Week 4 Flashcards
Descriptive vs Inferential statistics
Descriptive statistics describe a sample of population through specific measures: mean, mode, variance
Inferential statistics infer the properties of a population through measures calculated on a sample population.
3 measures of central tendency measurements in descriptive statistics
Mean, median, mode
Mean vs median vs mode
Mean: mathematical center of sample
Mode: most frequently occurring value in sample
Median: value occurring in the center of an ordered sample
3 measures of variability in descriptive statistics
Range, variance, std deviation
Range vs variance vs std deviation
Range: Max-min
Variance: ∑(ni - x̅) / N
Std dev: sqrt(variance)
T-tests
Aka student’s test is a parametric inferential test that compares if there is significant difference between the means of 2 groups and describing there difference
ANOVA
Analysis of variance, allows for testing significant difference of means in more than 2 samples
- Extension of t-tests
- Samples have normal distribution
- samples are random and independent
- Each group has common variance
- Data are independent
When is regression analysis used?
It is used to find the relationship between a set of variables in a data set
Dependent vs independent variable in linear regression?
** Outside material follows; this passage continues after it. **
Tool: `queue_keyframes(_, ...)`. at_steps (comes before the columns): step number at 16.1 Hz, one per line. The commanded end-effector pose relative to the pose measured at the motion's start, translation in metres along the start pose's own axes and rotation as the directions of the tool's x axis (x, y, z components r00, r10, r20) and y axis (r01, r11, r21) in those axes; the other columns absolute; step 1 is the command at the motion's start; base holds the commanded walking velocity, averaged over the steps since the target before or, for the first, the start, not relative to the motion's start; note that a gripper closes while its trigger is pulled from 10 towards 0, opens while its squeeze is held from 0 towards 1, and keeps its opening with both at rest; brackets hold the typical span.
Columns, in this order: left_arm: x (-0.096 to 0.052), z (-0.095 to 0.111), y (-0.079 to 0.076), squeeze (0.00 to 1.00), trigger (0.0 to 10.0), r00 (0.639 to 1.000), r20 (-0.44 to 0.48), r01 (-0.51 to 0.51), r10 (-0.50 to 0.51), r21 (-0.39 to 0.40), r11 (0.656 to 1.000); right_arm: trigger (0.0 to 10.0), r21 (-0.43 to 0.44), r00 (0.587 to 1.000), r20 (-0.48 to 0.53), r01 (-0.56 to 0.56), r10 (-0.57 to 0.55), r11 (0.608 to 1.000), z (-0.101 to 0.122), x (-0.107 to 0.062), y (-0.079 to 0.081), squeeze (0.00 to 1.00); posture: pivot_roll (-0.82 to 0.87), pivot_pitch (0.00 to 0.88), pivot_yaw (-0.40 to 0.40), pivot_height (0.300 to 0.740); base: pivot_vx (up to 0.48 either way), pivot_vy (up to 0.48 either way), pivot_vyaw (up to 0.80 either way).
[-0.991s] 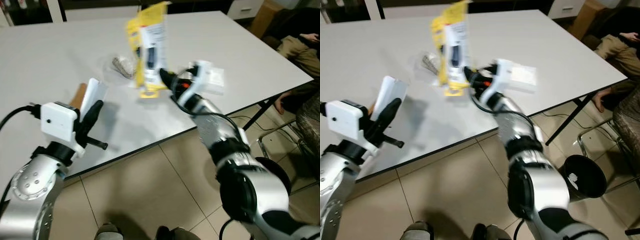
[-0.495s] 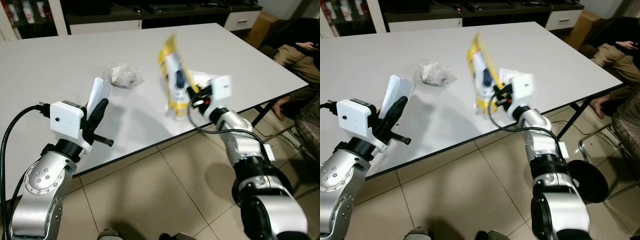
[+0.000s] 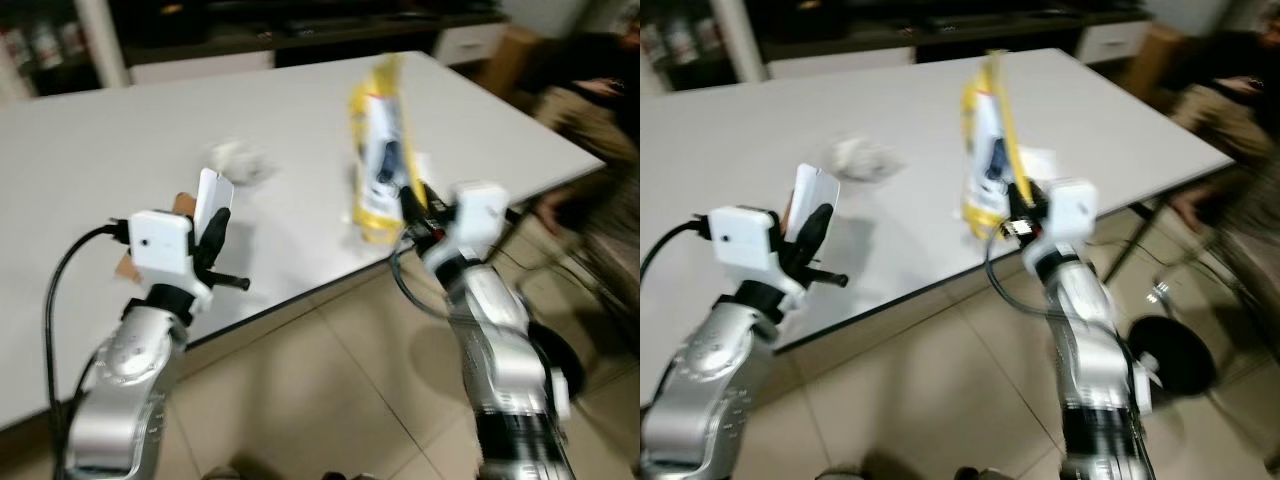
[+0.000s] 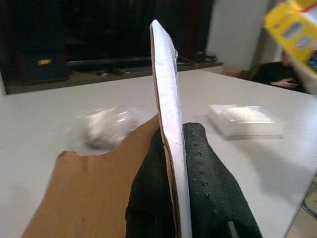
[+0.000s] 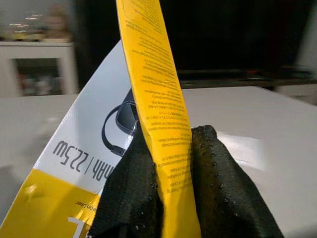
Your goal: Picking trash to rubbish bin
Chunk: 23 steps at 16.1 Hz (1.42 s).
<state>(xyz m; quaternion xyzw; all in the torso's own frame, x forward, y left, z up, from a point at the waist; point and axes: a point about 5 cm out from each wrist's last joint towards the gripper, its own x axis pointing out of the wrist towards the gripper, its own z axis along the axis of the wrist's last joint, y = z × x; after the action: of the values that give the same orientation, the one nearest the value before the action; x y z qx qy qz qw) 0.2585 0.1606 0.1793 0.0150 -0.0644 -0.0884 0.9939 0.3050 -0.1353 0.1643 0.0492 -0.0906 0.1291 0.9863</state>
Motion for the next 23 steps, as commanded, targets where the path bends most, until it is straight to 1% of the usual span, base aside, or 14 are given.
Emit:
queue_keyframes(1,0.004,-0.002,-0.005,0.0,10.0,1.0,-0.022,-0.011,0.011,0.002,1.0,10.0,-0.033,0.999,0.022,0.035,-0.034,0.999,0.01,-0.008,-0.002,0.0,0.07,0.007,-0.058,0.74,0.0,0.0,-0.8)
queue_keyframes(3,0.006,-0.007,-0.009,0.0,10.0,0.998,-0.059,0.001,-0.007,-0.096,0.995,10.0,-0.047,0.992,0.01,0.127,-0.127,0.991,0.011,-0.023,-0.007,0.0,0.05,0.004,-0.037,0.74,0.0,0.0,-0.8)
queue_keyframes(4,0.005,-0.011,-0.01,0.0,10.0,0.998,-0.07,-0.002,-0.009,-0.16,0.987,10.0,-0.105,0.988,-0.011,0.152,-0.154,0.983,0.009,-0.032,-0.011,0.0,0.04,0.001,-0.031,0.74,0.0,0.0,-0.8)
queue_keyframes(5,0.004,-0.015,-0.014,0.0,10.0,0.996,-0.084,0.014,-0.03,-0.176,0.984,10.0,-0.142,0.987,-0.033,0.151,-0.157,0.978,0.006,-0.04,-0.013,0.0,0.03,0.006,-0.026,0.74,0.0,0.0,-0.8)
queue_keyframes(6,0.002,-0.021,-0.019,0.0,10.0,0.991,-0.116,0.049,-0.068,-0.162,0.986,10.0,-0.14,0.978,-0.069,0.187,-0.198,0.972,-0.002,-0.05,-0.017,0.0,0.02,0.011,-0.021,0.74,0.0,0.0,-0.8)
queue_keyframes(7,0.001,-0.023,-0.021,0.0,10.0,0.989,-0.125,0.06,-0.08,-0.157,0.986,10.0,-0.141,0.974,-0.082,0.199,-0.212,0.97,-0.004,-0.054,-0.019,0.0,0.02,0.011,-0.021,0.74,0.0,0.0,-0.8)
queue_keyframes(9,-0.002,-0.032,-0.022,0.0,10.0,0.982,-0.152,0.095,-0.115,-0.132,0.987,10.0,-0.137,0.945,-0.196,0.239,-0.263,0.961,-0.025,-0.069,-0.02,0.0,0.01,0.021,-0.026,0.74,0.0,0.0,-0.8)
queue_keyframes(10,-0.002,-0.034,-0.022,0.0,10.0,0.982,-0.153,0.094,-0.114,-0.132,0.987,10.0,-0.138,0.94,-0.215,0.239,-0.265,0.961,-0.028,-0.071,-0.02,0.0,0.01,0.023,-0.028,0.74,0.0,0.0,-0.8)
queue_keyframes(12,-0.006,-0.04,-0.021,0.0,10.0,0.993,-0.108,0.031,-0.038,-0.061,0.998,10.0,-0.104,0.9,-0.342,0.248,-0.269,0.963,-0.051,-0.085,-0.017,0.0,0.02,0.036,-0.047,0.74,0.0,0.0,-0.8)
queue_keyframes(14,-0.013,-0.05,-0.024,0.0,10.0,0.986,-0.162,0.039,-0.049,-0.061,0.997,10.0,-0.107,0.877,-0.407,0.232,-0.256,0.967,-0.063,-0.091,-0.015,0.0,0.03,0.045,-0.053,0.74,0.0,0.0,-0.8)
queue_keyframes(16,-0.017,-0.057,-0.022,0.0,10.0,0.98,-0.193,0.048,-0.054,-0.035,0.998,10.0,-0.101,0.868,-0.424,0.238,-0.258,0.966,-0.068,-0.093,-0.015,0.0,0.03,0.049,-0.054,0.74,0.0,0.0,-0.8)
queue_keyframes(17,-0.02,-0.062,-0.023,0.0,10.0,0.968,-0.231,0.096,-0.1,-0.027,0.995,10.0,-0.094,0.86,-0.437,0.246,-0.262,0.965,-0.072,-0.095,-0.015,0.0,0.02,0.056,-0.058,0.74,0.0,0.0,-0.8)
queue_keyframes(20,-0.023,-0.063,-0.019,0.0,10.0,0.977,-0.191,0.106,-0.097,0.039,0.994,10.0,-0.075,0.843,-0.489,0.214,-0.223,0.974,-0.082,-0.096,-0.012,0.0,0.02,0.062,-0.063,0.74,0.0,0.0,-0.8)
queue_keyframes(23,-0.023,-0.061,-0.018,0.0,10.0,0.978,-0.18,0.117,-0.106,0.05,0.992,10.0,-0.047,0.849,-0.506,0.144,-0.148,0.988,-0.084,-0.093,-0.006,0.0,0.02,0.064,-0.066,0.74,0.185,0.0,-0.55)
Dependent variable: variable that is being predicted, aka “response variable”, or “outcome variable”
Independent variable: aka “explanatory variable”, “predictor variable”, the variable that is said to influence the dependent variable usually labeled X
ie How does the number of hours studied (X: predictor) affect the student’s test score (Y: response)?
Which plot is useful for visualizing linear trends in data sets.
Scatter plot
What is the ordinary least squares equation and what is it used for?
The least squares equation is used to fit a data set to a line with a given slope (m in y = mx + b), estimating the unknown values of a model on the line.
The equation is defined as :
m = ∑(x - x̄) * (y - ȳ)
——————-
∑ (x - x̄) ²